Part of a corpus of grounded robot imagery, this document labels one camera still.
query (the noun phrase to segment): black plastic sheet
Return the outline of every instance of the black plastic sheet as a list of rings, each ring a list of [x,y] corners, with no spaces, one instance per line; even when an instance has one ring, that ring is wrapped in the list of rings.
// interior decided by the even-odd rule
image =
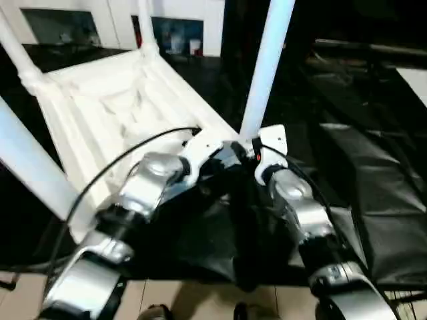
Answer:
[[[413,94],[404,100],[393,92],[391,80],[370,88],[387,94],[381,98],[366,98],[340,80],[310,78],[329,103],[310,126],[317,169],[351,211],[347,224],[356,230],[371,278],[393,289],[423,289],[427,109]]]

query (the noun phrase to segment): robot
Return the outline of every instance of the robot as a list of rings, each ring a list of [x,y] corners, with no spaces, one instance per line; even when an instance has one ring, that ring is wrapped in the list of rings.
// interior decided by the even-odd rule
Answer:
[[[399,319],[365,276],[334,228],[327,203],[314,199],[312,181],[292,164],[287,151],[285,128],[275,125],[261,129],[251,141],[220,141],[204,130],[178,155],[146,153],[119,191],[98,208],[96,226],[49,286],[39,318],[113,319],[126,286],[120,266],[135,255],[135,228],[149,224],[162,203],[194,187],[201,166],[214,156],[224,168],[258,162],[254,179],[290,227],[312,294],[319,299],[318,319]]]

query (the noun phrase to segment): black wire
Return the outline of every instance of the black wire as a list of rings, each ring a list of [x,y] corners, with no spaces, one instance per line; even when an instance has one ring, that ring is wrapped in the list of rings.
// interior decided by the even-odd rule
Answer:
[[[283,157],[288,162],[289,169],[291,171],[293,171],[298,177],[300,177],[300,178],[302,178],[308,182],[310,187],[314,190],[315,194],[318,196],[320,202],[322,202],[322,205],[325,207],[326,214],[328,215],[329,220],[333,224],[331,207],[330,207],[328,201],[326,200],[326,197],[320,191],[320,188],[313,181],[313,179],[310,178],[310,176],[307,173],[305,173],[304,170],[299,165],[297,165],[296,162],[291,157],[288,157],[284,153],[282,153],[282,152],[280,152],[280,151],[278,151],[272,147],[269,147],[268,145],[261,145],[261,146],[263,148],[269,149],[269,150],[273,151],[274,153],[277,153],[279,156]]]
[[[185,131],[185,130],[191,130],[193,135],[197,134],[200,131],[200,128],[196,128],[196,127],[180,127],[180,128],[175,128],[175,129],[171,129],[171,130],[167,130],[164,131],[162,133],[159,133],[158,135],[155,135],[149,139],[146,139],[140,143],[138,143],[137,145],[134,145],[132,148],[128,149],[127,151],[123,152],[121,155],[119,155],[117,158],[115,158],[110,164],[108,164],[104,169],[102,169],[87,185],[86,187],[83,189],[83,191],[77,196],[77,198],[75,198],[75,201],[73,202],[73,205],[71,206],[71,209],[68,213],[68,216],[66,218],[66,220],[64,221],[64,224],[59,232],[59,236],[57,238],[56,244],[53,248],[52,251],[52,255],[51,258],[49,260],[49,269],[47,272],[47,278],[46,278],[46,284],[48,283],[49,279],[51,278],[52,274],[53,274],[53,270],[55,268],[55,261],[57,259],[57,256],[59,254],[59,250],[61,248],[62,245],[62,241],[63,238],[67,232],[68,229],[68,224],[71,221],[71,219],[73,218],[76,209],[78,208],[79,204],[81,203],[81,201],[83,200],[83,198],[85,197],[85,195],[87,194],[87,192],[91,189],[91,187],[102,177],[105,175],[105,173],[107,171],[109,171],[115,164],[117,164],[119,161],[121,161],[124,157],[126,157],[127,155],[129,155],[130,153],[134,152],[136,149],[139,149],[140,147],[146,145],[147,143],[163,137],[164,135],[168,135],[170,133],[174,133],[177,131]]]

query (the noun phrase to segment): white metal pole
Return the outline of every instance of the white metal pole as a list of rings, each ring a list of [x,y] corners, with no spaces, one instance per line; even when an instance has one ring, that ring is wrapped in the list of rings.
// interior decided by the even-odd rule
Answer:
[[[159,51],[157,42],[154,37],[153,23],[151,22],[151,14],[147,0],[138,0],[138,19],[139,28],[141,29],[142,47],[155,49]]]
[[[270,2],[242,128],[240,129],[240,135],[244,139],[255,137],[260,130],[294,4],[295,0],[271,0]]]
[[[10,28],[5,15],[0,9],[0,42],[18,70],[24,85],[42,77],[40,70],[34,65],[24,47],[17,40]]]
[[[0,146],[0,161],[46,207],[65,220],[77,197],[77,190],[1,97]],[[92,212],[85,201],[77,208],[69,225],[77,242],[86,234]]]

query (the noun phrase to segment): floor
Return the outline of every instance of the floor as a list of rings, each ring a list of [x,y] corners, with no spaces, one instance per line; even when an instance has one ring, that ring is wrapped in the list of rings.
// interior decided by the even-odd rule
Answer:
[[[4,281],[10,278],[7,273],[0,276]],[[24,274],[12,293],[0,289],[0,319],[36,318],[44,280],[41,275]],[[115,319],[136,320],[150,305],[165,304],[173,311],[175,320],[232,320],[239,302],[256,303],[278,312],[282,319],[315,319],[316,299],[307,288],[259,287],[252,293],[244,293],[231,285],[150,280],[128,283]]]

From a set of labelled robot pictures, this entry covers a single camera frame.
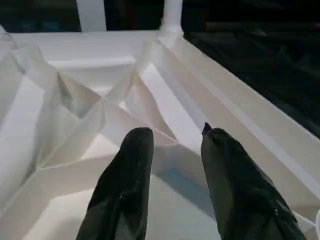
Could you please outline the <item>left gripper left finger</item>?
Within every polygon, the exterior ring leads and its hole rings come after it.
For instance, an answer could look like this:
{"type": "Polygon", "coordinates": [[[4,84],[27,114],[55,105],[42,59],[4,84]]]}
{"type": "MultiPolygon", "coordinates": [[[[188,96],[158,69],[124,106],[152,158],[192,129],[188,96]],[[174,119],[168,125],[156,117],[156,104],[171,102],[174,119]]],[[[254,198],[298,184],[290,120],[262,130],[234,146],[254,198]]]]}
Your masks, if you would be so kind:
{"type": "Polygon", "coordinates": [[[97,181],[76,239],[145,239],[152,161],[153,131],[130,130],[97,181]]]}

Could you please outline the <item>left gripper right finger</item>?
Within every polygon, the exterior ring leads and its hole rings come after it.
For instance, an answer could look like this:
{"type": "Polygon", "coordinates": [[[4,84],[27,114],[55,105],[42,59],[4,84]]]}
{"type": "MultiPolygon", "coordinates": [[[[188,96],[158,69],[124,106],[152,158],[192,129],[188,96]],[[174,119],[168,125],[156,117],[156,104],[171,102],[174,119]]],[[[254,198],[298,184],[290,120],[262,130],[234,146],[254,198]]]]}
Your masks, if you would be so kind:
{"type": "Polygon", "coordinates": [[[221,239],[306,239],[273,181],[228,132],[204,124],[201,160],[221,239]]]}

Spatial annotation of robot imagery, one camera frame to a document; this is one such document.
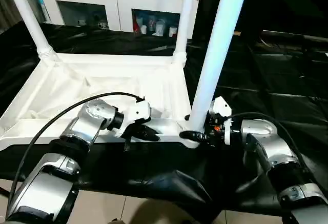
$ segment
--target black cylinder
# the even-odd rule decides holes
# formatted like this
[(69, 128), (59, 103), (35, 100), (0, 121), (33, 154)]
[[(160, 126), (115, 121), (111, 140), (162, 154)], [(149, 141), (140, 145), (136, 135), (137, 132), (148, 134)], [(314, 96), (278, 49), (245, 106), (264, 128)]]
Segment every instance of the black cylinder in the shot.
[(77, 137), (61, 137), (50, 142), (50, 152), (67, 156), (76, 161), (80, 167), (86, 159), (89, 146), (86, 141)]
[(278, 194), (288, 187), (312, 182), (309, 176), (304, 173), (300, 164), (295, 162), (280, 164), (271, 168), (268, 177)]

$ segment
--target white cabinet
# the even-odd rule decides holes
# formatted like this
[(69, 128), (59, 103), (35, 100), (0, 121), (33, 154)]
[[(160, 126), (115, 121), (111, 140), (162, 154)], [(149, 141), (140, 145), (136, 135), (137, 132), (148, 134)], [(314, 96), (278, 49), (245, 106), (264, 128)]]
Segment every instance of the white cabinet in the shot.
[[(199, 0), (193, 0), (188, 38), (192, 37)], [(44, 0), (50, 20), (59, 25), (98, 26), (133, 32), (133, 18), (154, 16), (170, 26), (178, 26), (182, 0)]]
[(116, 0), (44, 0), (44, 3), (53, 24), (107, 24), (111, 30), (120, 30)]

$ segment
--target white tray
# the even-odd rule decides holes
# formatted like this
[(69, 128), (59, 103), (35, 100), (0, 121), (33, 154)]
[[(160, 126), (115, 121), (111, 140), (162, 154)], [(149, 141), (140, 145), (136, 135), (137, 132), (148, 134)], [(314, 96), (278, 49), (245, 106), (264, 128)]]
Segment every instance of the white tray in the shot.
[[(51, 118), (86, 97), (105, 92), (128, 92), (145, 97), (152, 107), (151, 127), (171, 141), (190, 114), (182, 64), (172, 57), (58, 54), (60, 62), (41, 60), (6, 112), (0, 118), (0, 150), (28, 144)], [(103, 98), (124, 110), (135, 99), (126, 96)], [(47, 129), (38, 144), (57, 138), (79, 107)], [(101, 131), (96, 142), (122, 141)]]

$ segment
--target black plastic sheet
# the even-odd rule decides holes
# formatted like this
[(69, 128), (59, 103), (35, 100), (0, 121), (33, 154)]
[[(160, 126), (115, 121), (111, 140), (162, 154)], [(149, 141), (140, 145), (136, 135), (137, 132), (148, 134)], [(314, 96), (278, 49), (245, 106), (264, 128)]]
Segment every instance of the black plastic sheet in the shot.
[[(57, 52), (88, 54), (172, 55), (174, 39), (135, 36), (87, 27), (42, 25)], [(10, 104), (38, 63), (24, 24), (0, 35), (2, 74), (0, 113)], [(191, 102), (195, 95), (206, 44), (188, 45), (184, 69)], [(234, 37), (215, 92), (233, 113), (258, 111), (281, 121), (294, 138), (321, 187), (328, 191), (328, 58), (323, 53), (250, 48)], [(231, 147), (188, 149), (180, 143), (96, 144), (78, 184), (82, 189), (172, 201), (197, 220), (210, 222), (221, 209), (282, 215), (266, 177), (248, 188), (238, 141)], [(13, 179), (26, 146), (0, 152), (0, 177)], [(21, 179), (47, 152), (32, 149)]]

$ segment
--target glass cabinet door
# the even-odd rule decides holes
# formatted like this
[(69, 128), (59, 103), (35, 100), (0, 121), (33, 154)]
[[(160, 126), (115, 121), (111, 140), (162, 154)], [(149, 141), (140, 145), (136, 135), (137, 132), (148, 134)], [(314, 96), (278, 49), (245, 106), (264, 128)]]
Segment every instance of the glass cabinet door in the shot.
[(120, 30), (117, 0), (44, 0), (51, 22)]
[(108, 29), (104, 5), (57, 1), (64, 24), (68, 26), (92, 26)]
[[(176, 36), (182, 0), (117, 0), (117, 3), (122, 31)], [(193, 0), (188, 38), (193, 35), (197, 7), (198, 1)]]

◆ ◆ ◆ ◆

Work request -
Please find all lines of the entries that hold the string "imagery" and copy them.

Completed task -
Part of a corpus of grounded robot imagery, this document labels one camera still.
Spatial annotation of robot imagery, one camera frame to a document; this is one such document.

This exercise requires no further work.